= Rake (cellular automaton) =

Type of moving pattern which periodically produces spaceships
A rake, in the lexicon of cellular automata, is a type of puffer train, which is an automaton that leaves behind a trail of debris. In the case of a rake, however, the debris left behind is a stream of spaceships, which are automata that "travel" by looping through a short series of iterations and end up in a new location after each cycle returns to the original configuration.

In Conway's Game of Life, the discovery of rakes was one of the key components needed to form the breeder, the first known pattern in Life in which the number of live cells exhibits quadratic growth. A breeder is formed by arranging several rakes so that the gliders—the smallest possible spaceships—they generate interact to form a sequence of glider guns, patterns which emit gliders. The emitted gliders fill a growing triangle of the plane of the game. More generally, when a rake exists for a cellular automaton rule (a mathematical function defining the next iteration to be derived from a particular configuration of live and dead cells), one can often construct puffers which leave trails of many other kinds of objects, by colliding the streams of spaceships emitted by multiple rakes moving in parallel. As David Bell writes:

They are extremely important in Life because the output can be used to construct other objects and can pass signals around to perform logic operations. Whenever any new puffer engine is found an important goal is to "tame" it so that its useless "dirty" exhaust is converted into "clean" exhaust, particularly gliders.
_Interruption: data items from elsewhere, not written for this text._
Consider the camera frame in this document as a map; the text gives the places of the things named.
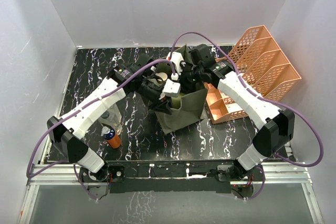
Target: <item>wall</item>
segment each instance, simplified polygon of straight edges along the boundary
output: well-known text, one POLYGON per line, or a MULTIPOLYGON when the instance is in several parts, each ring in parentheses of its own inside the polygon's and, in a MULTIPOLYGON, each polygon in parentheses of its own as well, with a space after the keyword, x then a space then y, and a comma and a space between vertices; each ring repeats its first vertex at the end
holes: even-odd
MULTIPOLYGON (((326 223, 334 223, 333 190, 336 175, 335 128, 335 0, 286 0, 271 33, 302 76, 285 102, 306 115, 316 126, 324 143, 324 159, 310 168, 313 188, 326 223)), ((300 161, 318 156, 317 141, 297 120, 292 147, 300 161)))
MULTIPOLYGON (((77 46, 171 46, 194 30, 235 43, 246 28, 271 27, 285 0, 52 0, 77 46)), ((203 39, 189 35, 181 44, 203 39)))
POLYGON ((18 220, 26 167, 76 48, 50 0, 0 0, 0 220, 18 220))

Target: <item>transparent container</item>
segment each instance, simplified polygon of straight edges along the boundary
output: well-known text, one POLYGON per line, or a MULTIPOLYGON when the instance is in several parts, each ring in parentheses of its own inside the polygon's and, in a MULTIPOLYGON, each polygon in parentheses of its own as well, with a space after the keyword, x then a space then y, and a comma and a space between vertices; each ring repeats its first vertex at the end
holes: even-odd
POLYGON ((121 113, 118 109, 118 106, 116 104, 109 107, 98 119, 98 122, 100 122, 103 126, 110 126, 112 127, 117 135, 120 135, 122 130, 121 125, 121 113))

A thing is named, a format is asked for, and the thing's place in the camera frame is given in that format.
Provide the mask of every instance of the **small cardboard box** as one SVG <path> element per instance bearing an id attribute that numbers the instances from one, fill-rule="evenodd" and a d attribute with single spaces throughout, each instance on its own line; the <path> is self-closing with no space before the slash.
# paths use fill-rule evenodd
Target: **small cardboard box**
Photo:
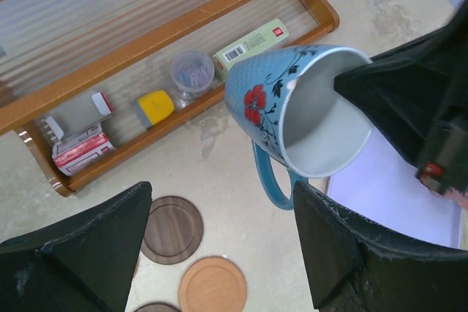
<path id="1" fill-rule="evenodd" d="M 114 147 L 98 123 L 84 132 L 56 143 L 52 148 L 52 159 L 65 175 L 74 175 L 111 150 L 114 150 Z"/>
<path id="2" fill-rule="evenodd" d="M 112 114 L 112 107 L 103 93 L 86 91 L 59 105 L 45 119 L 53 133 L 52 141 L 65 140 L 103 122 Z"/>
<path id="3" fill-rule="evenodd" d="M 229 70 L 239 61 L 279 46 L 290 35 L 279 19 L 272 20 L 214 54 L 216 76 L 225 82 Z"/>

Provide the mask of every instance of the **floor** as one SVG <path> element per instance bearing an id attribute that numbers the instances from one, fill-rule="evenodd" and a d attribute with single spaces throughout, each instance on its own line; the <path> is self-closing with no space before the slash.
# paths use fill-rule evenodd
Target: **floor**
<path id="1" fill-rule="evenodd" d="M 441 26 L 453 11 L 447 0 L 329 2 L 341 25 L 321 42 L 350 45 L 370 56 Z M 223 104 L 67 199 L 49 187 L 13 133 L 0 137 L 0 159 L 0 242 L 99 204 L 139 180 L 151 181 L 153 198 L 178 195 L 196 204 L 205 224 L 202 244 L 188 260 L 172 266 L 140 255 L 127 311 L 153 300 L 177 305 L 183 272 L 208 255 L 225 256 L 243 270 L 246 312 L 313 311 L 293 213 L 277 210 L 267 200 L 249 138 Z M 287 191 L 287 173 L 278 165 L 275 170 Z M 325 180 L 312 183 L 325 187 Z"/>

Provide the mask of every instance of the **sponge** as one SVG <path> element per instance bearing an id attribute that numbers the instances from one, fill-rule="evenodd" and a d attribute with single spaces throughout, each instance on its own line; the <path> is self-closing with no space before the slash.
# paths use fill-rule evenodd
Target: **sponge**
<path id="1" fill-rule="evenodd" d="M 154 91 L 132 103 L 145 128 L 164 120 L 174 111 L 174 104 L 165 91 Z"/>

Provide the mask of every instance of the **wooden shelf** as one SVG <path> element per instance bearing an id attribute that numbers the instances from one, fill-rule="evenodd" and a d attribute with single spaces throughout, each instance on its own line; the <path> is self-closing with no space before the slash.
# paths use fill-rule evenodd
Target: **wooden shelf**
<path id="1" fill-rule="evenodd" d="M 34 124 L 31 121 L 58 104 L 93 87 L 142 58 L 175 42 L 177 39 L 190 34 L 234 9 L 238 9 L 249 1 L 251 0 L 208 0 L 199 7 L 178 16 L 131 42 L 117 47 L 110 53 L 44 88 L 33 91 L 28 96 L 12 99 L 9 104 L 0 110 L 0 134 L 12 129 L 17 130 L 25 142 L 28 140 L 26 144 L 54 188 L 61 195 L 70 194 L 170 133 L 190 118 L 222 101 L 224 86 L 219 86 L 184 109 L 172 114 L 166 120 L 118 147 L 116 151 L 71 178 L 64 177 L 55 168 L 50 160 L 50 148 L 48 148 L 44 140 L 39 140 L 41 137 L 34 129 Z M 292 44 L 313 42 L 338 27 L 338 15 L 326 0 L 299 0 L 299 2 L 319 23 L 319 26 Z"/>

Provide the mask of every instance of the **blue mug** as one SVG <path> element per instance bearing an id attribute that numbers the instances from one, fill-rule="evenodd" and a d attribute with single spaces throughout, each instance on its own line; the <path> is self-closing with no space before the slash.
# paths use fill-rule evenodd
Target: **blue mug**
<path id="1" fill-rule="evenodd" d="M 278 208 L 291 210 L 271 167 L 273 158 L 299 180 L 324 178 L 346 167 L 373 128 L 333 89 L 335 76 L 371 59 L 351 47 L 301 45 L 247 58 L 230 70 L 224 101 L 250 136 L 260 181 Z"/>

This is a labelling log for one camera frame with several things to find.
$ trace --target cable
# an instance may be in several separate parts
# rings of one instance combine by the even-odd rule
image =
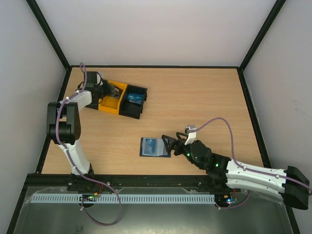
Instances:
[[[219,210],[234,209],[234,208],[237,208],[237,207],[240,207],[240,206],[244,205],[244,204],[248,201],[248,199],[250,198],[250,195],[251,195],[251,192],[248,191],[248,194],[247,194],[247,197],[245,198],[245,200],[243,200],[241,203],[239,203],[239,204],[236,205],[236,206],[231,206],[231,207],[220,207],[220,206],[218,206],[218,204],[216,204],[216,203],[215,203],[214,205],[217,206]]]
[[[73,167],[75,168],[75,170],[78,172],[78,174],[79,174],[82,178],[84,178],[84,179],[86,179],[86,180],[88,180],[88,181],[94,182],[94,183],[101,184],[101,185],[103,185],[103,186],[109,188],[112,192],[114,192],[114,193],[116,194],[117,199],[118,199],[118,202],[119,202],[119,214],[118,214],[117,218],[116,218],[113,222],[111,222],[111,223],[101,223],[101,222],[96,221],[96,220],[95,220],[94,218],[92,218],[92,217],[89,215],[89,213],[85,210],[85,208],[84,208],[84,206],[83,206],[84,200],[83,200],[82,203],[81,203],[81,210],[84,211],[84,212],[88,215],[88,217],[89,217],[93,222],[95,222],[96,224],[98,224],[98,225],[100,225],[100,226],[111,226],[111,225],[114,225],[114,224],[118,223],[118,222],[120,221],[121,215],[122,215],[121,199],[120,199],[118,193],[116,192],[115,189],[113,189],[113,188],[112,188],[111,186],[109,186],[108,184],[105,184],[105,183],[103,183],[103,182],[101,182],[101,181],[97,181],[97,180],[95,180],[95,179],[91,179],[91,178],[86,177],[86,176],[79,170],[79,168],[77,167],[77,165],[74,163],[74,161],[73,161],[73,159],[72,159],[72,157],[71,157],[71,155],[70,155],[70,153],[69,153],[68,147],[67,147],[63,142],[61,142],[61,140],[60,140],[60,138],[59,138],[59,119],[60,119],[60,115],[61,115],[61,112],[62,112],[62,109],[63,109],[64,105],[65,105],[67,102],[69,102],[70,99],[74,98],[74,97],[77,96],[78,94],[81,94],[82,92],[85,92],[84,89],[85,89],[85,86],[86,86],[86,83],[87,83],[87,70],[86,70],[85,65],[84,65],[82,62],[80,63],[79,66],[80,66],[80,69],[82,70],[82,72],[84,73],[84,84],[83,84],[83,87],[82,87],[81,90],[77,90],[73,95],[71,95],[70,97],[67,97],[67,98],[61,103],[61,105],[60,105],[60,107],[59,107],[59,109],[58,109],[58,115],[57,115],[56,126],[55,126],[56,139],[57,139],[57,142],[58,142],[60,145],[62,145],[62,146],[64,147],[64,149],[66,150],[66,154],[67,154],[67,156],[68,156],[69,161],[71,162],[71,164],[73,165]]]
[[[233,132],[232,132],[232,129],[231,129],[230,124],[228,123],[228,121],[227,121],[226,119],[224,119],[224,118],[222,118],[222,117],[213,118],[213,119],[209,120],[207,123],[205,123],[204,125],[202,125],[200,128],[198,128],[198,129],[196,129],[196,130],[194,130],[194,131],[198,132],[199,130],[203,129],[204,127],[206,127],[206,126],[207,126],[208,124],[210,124],[211,122],[213,122],[213,121],[215,121],[215,120],[218,120],[218,119],[224,121],[224,122],[226,123],[226,125],[228,126],[228,128],[229,128],[230,135],[231,135],[232,159],[233,159],[234,163],[235,163],[238,167],[240,167],[240,168],[242,168],[242,169],[244,169],[244,170],[250,171],[250,172],[255,172],[255,173],[264,174],[264,175],[267,175],[267,176],[273,176],[273,177],[276,177],[276,178],[280,177],[280,178],[283,178],[283,179],[286,179],[286,180],[290,180],[290,181],[292,181],[292,182],[295,182],[295,183],[300,184],[301,186],[307,188],[308,191],[310,191],[310,192],[309,192],[309,196],[312,195],[312,188],[309,187],[308,185],[302,183],[301,181],[298,181],[298,180],[296,180],[296,179],[293,179],[293,178],[290,178],[290,177],[287,177],[287,176],[283,176],[283,175],[278,175],[278,174],[273,174],[273,173],[268,173],[268,172],[261,172],[261,171],[258,171],[258,170],[255,170],[255,169],[250,169],[250,168],[244,168],[244,166],[240,165],[240,164],[237,162],[237,160],[236,160],[236,158],[235,158],[235,155],[234,155],[234,138],[233,138]]]

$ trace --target wooden table
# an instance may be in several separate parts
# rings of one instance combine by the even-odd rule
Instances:
[[[175,137],[185,125],[200,127],[223,117],[234,133],[234,151],[242,162],[262,166],[258,145],[236,69],[206,68],[88,68],[104,78],[148,88],[140,120],[84,108],[80,112],[81,143],[96,174],[204,175],[184,156],[140,157],[141,137]],[[73,68],[67,85],[70,96],[83,80]],[[214,153],[231,156],[230,134],[217,120],[197,134]],[[43,174],[71,172],[62,150],[51,142]]]

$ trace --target gray wall
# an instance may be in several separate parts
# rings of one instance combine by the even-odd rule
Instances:
[[[286,1],[245,70],[274,167],[298,167],[312,182],[312,1]],[[312,228],[295,210],[301,233]]]
[[[24,0],[0,1],[0,233],[6,233],[27,173],[35,172],[46,109],[64,77]]]
[[[70,64],[239,66],[275,0],[37,0]]]
The "space rake", which moves orthogonally ten units through a twenty step cycle, emitting one glider per cycle

The first rake to be discovered, in the early 1970s, was the "space rake", which moves with speed c/2 (or one unit every two steps), emitting a glider every twenty steps. For Life, rakes are now known that move orthogonally with speeds c/2, c/3, c/4, c/5, 2c/5, 2c/7, c/10 and 17c/45, and diagonally with speeds c/4 and c/12, with many different periods. Rakes are also known for some other life-like cellular automata, including Highlife, Day & Night, and Seeds.

Gotts (1980) shows that the space rake in Life can be formed by a "standard collision sequence" in which a single glider interacts with a widely separated set of 3-cell initial seeds (blinkers and blocks). As a consequence, he finds lower bounds on the probability that these patterns form in any sufficiently sparse and sufficiently large random initial condition for Life. This result leads to standard collision sequences for many other patterns such as breeders.